A screenshot of the builder interface, showing dropdown configuration options
This part of the Header section shows the configuration options for main navigation dropdowns. The options presented here are the most common ones that come across in our design work. Each possible configuration is fully animated and comes with accessibility considerations built in, reducing frontend developer time and effort.
A screenshot of the builder interface, showing a focused color picker
Whenever a variable holds a color, the user can pick from the ones defined in the Theme section. Instead of raw values, these pickers instead write the relevant Sass variable into the output build, retaining the usefulness of the build pipeline.

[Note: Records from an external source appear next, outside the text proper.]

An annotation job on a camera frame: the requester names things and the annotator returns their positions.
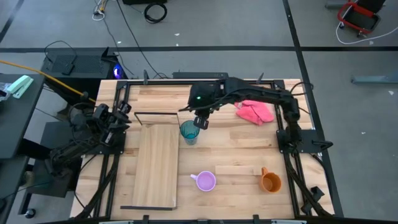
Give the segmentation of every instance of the wooden cutting board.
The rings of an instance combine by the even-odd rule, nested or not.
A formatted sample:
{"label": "wooden cutting board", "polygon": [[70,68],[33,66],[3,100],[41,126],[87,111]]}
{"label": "wooden cutting board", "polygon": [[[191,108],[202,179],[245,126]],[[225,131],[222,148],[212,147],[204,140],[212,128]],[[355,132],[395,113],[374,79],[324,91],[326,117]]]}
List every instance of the wooden cutting board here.
{"label": "wooden cutting board", "polygon": [[173,210],[177,206],[177,124],[144,124],[132,209]]}

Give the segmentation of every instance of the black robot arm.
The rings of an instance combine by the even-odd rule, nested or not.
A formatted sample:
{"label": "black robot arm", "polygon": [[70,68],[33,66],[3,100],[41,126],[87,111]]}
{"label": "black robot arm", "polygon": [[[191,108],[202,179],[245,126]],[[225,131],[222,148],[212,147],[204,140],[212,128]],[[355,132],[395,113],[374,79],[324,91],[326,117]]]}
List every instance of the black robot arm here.
{"label": "black robot arm", "polygon": [[273,105],[280,105],[283,117],[287,122],[287,141],[300,142],[300,119],[299,103],[297,99],[287,90],[272,90],[261,86],[247,84],[238,78],[227,78],[217,80],[216,84],[197,83],[192,85],[188,106],[179,111],[195,111],[195,126],[207,129],[209,115],[214,110],[228,103],[253,100]]}

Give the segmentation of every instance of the gray floor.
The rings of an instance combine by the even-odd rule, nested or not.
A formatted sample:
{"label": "gray floor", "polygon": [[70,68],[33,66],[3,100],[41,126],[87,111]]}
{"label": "gray floor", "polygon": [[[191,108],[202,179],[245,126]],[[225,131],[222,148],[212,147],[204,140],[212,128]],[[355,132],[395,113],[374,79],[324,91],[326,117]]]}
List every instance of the gray floor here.
{"label": "gray floor", "polygon": [[[336,11],[321,0],[290,0],[301,46],[340,47],[335,37]],[[16,0],[0,1],[0,27],[6,23]],[[25,0],[0,48],[41,48],[55,40],[72,47],[114,46],[103,22],[91,20],[94,1]],[[160,24],[148,24],[143,16],[122,5],[141,46],[293,46],[284,6],[280,0],[171,0],[169,14]],[[382,22],[369,37],[389,32],[398,21],[398,1],[389,0],[380,12]],[[135,47],[116,2],[109,1],[106,21],[120,47]],[[357,38],[339,30],[342,40]],[[354,46],[397,46],[398,32]],[[125,64],[138,77],[143,69],[154,73],[138,52],[123,52]],[[301,78],[295,52],[215,51],[146,52],[151,64],[170,75],[190,72],[228,72],[240,78]],[[304,52],[304,59],[330,149],[340,200],[346,217],[398,220],[398,87],[352,85],[353,75],[385,75],[398,70],[398,52]],[[2,60],[40,68],[43,53],[1,53]],[[0,64],[0,73],[30,73]],[[66,103],[43,90],[37,108],[51,115]],[[51,116],[35,110],[26,138],[40,142]],[[65,220],[73,195],[52,198],[35,195],[30,206],[34,219],[16,215],[19,193],[8,223],[40,223]]]}

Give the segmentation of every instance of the pink towel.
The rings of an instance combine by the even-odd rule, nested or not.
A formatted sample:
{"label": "pink towel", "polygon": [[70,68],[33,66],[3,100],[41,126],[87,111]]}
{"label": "pink towel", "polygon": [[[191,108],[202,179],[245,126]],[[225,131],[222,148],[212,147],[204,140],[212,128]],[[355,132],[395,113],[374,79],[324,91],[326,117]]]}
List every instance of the pink towel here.
{"label": "pink towel", "polygon": [[274,115],[269,112],[265,103],[244,100],[234,105],[238,109],[236,115],[254,124],[262,125],[264,122],[271,122],[274,120]]}

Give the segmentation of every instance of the wooden table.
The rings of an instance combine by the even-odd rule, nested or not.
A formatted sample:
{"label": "wooden table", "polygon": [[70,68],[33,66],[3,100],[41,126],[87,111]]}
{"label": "wooden table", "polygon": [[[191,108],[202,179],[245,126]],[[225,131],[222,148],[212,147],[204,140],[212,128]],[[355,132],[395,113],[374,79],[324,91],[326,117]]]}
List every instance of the wooden table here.
{"label": "wooden table", "polygon": [[[300,80],[284,80],[286,89]],[[99,88],[96,104],[113,105],[116,80],[103,80]],[[256,126],[235,115],[236,108],[226,105],[209,118],[209,128],[201,130],[198,141],[189,146],[180,136],[178,162],[177,209],[173,211],[121,210],[121,205],[132,203],[134,179],[139,148],[141,125],[133,115],[135,111],[176,112],[187,105],[190,85],[135,85],[130,89],[129,114],[133,123],[127,130],[124,154],[120,157],[114,191],[112,220],[142,220],[149,215],[151,220],[196,220],[207,219],[252,219],[258,214],[261,219],[293,218],[293,210],[287,183],[287,173],[283,155],[278,150],[276,119],[273,122]],[[298,86],[294,93],[301,93]],[[298,96],[301,108],[308,111],[305,96]],[[274,106],[267,105],[275,114]],[[194,117],[193,113],[179,113],[180,122]],[[301,112],[299,125],[311,129],[312,121],[308,114]],[[76,194],[83,204],[87,204],[98,187],[102,156],[96,156],[81,172]],[[320,200],[323,208],[333,213],[328,185],[322,166],[309,154],[301,154],[305,181],[308,188],[318,186],[325,196]],[[276,194],[260,191],[257,184],[261,167],[278,174],[282,188]],[[190,178],[208,170],[217,178],[217,185],[211,192],[201,192]],[[299,206],[302,198],[296,186]],[[104,215],[108,190],[103,194],[101,213]],[[81,205],[73,202],[71,217],[79,214]]]}

A screenshot of the builder interface, showing mobile-specific options
Small screens can be both tricky and dry to work on — there's only so many ways to maintain enthusiasm about building another expandable mobile menu. Luckily, the builder offers a few common mobile menu options, and each option works with whatever header configuration and options were chosen previously. This took by far the most work to implement out of anything else here, but the other frontend resources have told me it was worth it.

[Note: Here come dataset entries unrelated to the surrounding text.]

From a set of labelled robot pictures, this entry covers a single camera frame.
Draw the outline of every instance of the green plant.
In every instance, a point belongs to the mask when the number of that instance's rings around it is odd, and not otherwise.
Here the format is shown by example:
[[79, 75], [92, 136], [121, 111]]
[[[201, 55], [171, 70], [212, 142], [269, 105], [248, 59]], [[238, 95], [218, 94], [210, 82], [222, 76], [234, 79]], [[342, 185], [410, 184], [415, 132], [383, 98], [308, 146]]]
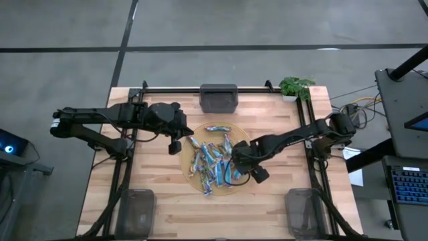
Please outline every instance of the green plant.
[[300, 79], [297, 77], [286, 77], [280, 83], [281, 93], [285, 96], [298, 96], [302, 101], [310, 99], [309, 86], [315, 81]]

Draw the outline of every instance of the blue light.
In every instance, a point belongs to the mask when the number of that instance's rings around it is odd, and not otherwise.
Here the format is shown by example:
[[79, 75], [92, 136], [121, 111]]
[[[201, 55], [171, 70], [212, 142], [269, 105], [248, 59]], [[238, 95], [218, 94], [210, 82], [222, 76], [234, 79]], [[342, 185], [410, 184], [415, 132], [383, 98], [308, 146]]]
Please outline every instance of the blue light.
[[6, 153], [12, 153], [12, 151], [13, 151], [13, 147], [12, 146], [5, 147], [5, 152]]

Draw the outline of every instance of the potted plant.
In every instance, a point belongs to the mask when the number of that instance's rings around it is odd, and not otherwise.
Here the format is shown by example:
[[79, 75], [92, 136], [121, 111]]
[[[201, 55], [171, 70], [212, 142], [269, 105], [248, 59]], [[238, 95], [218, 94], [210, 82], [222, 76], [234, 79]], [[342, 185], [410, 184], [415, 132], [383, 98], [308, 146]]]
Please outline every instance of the potted plant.
[[315, 81], [309, 79], [300, 79], [297, 77], [284, 78], [280, 83], [282, 99], [286, 102], [296, 101], [300, 97], [302, 101], [310, 99], [309, 86], [315, 84]]

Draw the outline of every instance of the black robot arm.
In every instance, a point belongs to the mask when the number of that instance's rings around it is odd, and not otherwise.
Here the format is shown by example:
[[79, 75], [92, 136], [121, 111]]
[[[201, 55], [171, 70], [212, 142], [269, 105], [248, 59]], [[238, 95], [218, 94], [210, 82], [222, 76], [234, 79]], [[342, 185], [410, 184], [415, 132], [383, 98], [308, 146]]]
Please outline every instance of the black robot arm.
[[169, 154], [181, 151], [177, 140], [193, 131], [187, 127], [187, 118], [179, 103], [156, 103], [148, 106], [146, 102], [115, 104], [110, 108], [70, 108], [66, 107], [53, 114], [50, 133], [59, 138], [77, 137], [88, 142], [93, 149], [103, 148], [111, 156], [127, 156], [126, 139], [111, 139], [83, 124], [106, 124], [123, 129], [141, 129], [157, 135], [171, 137]]
[[259, 164], [271, 159], [285, 147], [302, 141], [322, 137], [313, 141], [313, 147], [319, 155], [329, 155], [331, 146], [350, 144], [350, 138], [356, 130], [349, 117], [342, 113], [333, 113], [314, 123], [292, 130], [282, 135], [264, 135], [249, 142], [241, 141], [232, 149], [232, 161], [241, 174], [250, 173], [261, 183], [269, 173]]

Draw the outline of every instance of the wicker plate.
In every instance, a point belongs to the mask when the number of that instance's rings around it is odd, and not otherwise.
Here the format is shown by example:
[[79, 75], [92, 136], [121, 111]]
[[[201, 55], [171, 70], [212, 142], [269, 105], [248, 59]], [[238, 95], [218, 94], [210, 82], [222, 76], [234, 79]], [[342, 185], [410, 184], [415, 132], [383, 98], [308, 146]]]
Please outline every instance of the wicker plate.
[[[221, 144], [224, 142], [224, 132], [219, 131], [219, 132], [209, 132], [205, 130], [205, 127], [208, 126], [225, 126], [225, 127], [231, 127], [231, 132], [230, 132], [230, 139], [232, 141], [232, 143], [236, 144], [242, 140], [245, 140], [247, 142], [250, 141], [249, 136], [247, 135], [247, 133], [245, 133], [244, 130], [242, 130], [241, 128], [230, 124], [230, 123], [223, 123], [223, 122], [212, 122], [212, 123], [206, 123], [204, 125], [201, 125], [200, 127], [196, 128], [194, 130], [194, 135], [193, 137], [196, 138], [196, 140], [198, 141], [199, 144], [201, 144], [202, 142], [205, 143], [214, 143], [214, 144]], [[201, 178], [199, 176], [199, 172], [196, 172], [194, 174], [194, 176], [189, 177], [189, 168], [190, 168], [190, 162], [192, 161], [192, 158], [195, 154], [195, 148], [193, 148], [192, 144], [190, 143], [190, 140], [186, 139], [186, 141], [183, 144], [183, 149], [181, 151], [180, 154], [180, 165], [181, 165], [181, 171], [183, 172], [183, 175], [185, 176], [186, 180], [196, 189], [198, 189], [201, 193], [203, 193], [203, 188], [201, 185]], [[239, 180], [237, 181], [232, 181], [232, 183], [242, 183], [245, 180], [247, 180], [247, 176], [243, 176], [241, 177]], [[211, 184], [211, 187], [213, 188], [213, 193], [212, 195], [228, 195], [228, 194], [232, 194], [235, 193], [243, 188], [245, 188], [245, 186], [249, 185], [249, 183], [251, 182], [251, 180], [246, 183], [245, 185], [242, 186], [237, 186], [237, 187], [232, 187], [232, 188], [228, 188], [226, 186], [223, 187], [217, 187], [215, 185], [215, 183]]]

A screenshot of the builder interface, showing homepage feature options
Since our designs (and, let's be real, most modern web designs) tend to use a large feature area on the homepage more often than not, many common ones can be added in the First Read section. Each choice of feature type comes with five style options to use as starter boilerplate in addition to numerous granular configuration options.

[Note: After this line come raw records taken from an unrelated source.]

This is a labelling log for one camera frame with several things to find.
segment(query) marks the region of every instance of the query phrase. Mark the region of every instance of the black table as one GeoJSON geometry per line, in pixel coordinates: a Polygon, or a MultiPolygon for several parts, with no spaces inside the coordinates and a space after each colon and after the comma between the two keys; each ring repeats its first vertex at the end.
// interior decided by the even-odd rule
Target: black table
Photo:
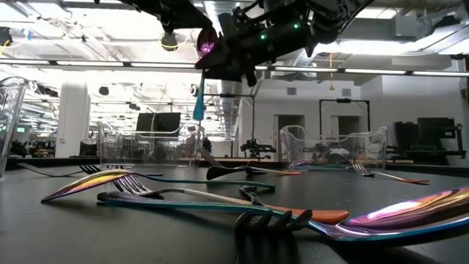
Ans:
{"type": "MultiPolygon", "coordinates": [[[[50,169],[74,172],[77,167],[50,169]]],[[[165,177],[203,178],[205,169],[163,170],[165,177]]],[[[315,172],[300,176],[252,177],[277,185],[262,195],[271,205],[313,209],[347,209],[352,216],[448,188],[466,178],[389,172],[431,180],[417,186],[386,177],[353,172],[315,172]]],[[[310,230],[295,237],[235,237],[233,213],[194,210],[138,210],[97,206],[100,186],[43,205],[40,199],[80,177],[50,178],[27,170],[5,172],[0,180],[0,263],[469,263],[469,235],[446,241],[370,250],[330,246],[310,230]]],[[[245,179],[244,174],[230,176],[245,179]]],[[[151,189],[174,185],[141,179],[151,189]]],[[[236,186],[177,185],[241,198],[236,186]]],[[[185,194],[166,199],[200,200],[185,194]]]]}

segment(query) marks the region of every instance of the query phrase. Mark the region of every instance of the iridescent spoon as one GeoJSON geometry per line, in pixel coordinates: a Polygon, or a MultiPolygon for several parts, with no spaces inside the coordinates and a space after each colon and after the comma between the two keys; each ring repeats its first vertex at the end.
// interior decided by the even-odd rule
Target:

I added to this set of choices over time based on design trends and what tended to be most useful to our clients as time went on; the Expander option was added as a result of the success of AIAA's design, for example.
A screenshot of the builder interface, showing the configuration of interstitial areas
The builder exposes options for a slew of smaller local elements, such as buttons, quicklinks, list styles, and so on. This is a set of configuration options for interstitial features, breaks in the page used to feature aside or promoted content. The same five starter style options can be seen, as well as options for video and parallax. Depending on the style chosen, additional options are exposed for colors, alignment, sizing, and so on.
A screenshot of the builder interface, showing footer configuration
Footers are configured in much the same way as headers, though they were much less complex to implement. There are a few common starter layouts based on how the department tends to design footers, options to pre-configure content, specific metric options, and some styles to choose between.
A screenshot of the builder interface, showing the finalization section
When there's nothing left to configure, the last section zooms the preview out so the user can see their configuration in its entirety. Global options are available that adjust meta properties about the code and build toolchain itself, such as whether to include a .gitignore/readme, or whether to generate files and write additional style rules to use this build with our WordPress theme.

Once done, the user can choose to download their build as an archive, with an option of whether they want the entire task runner pipeline or just the output build. The options they chose may also be saved as a json file, which can be loaded at a later date in case they'd like to generate the same build or make quick tweaks before redownloading.
 

There are many, many more features to this build automator, but I'd call the above parts the more interesting ones. I'm pretty proud of this thing: it increased the efficiency, output quality, and general happiness of the frontend team significantly; frontend efforts were able to have their time commitments cut by half or more; and, to be honest, it was just fun to build.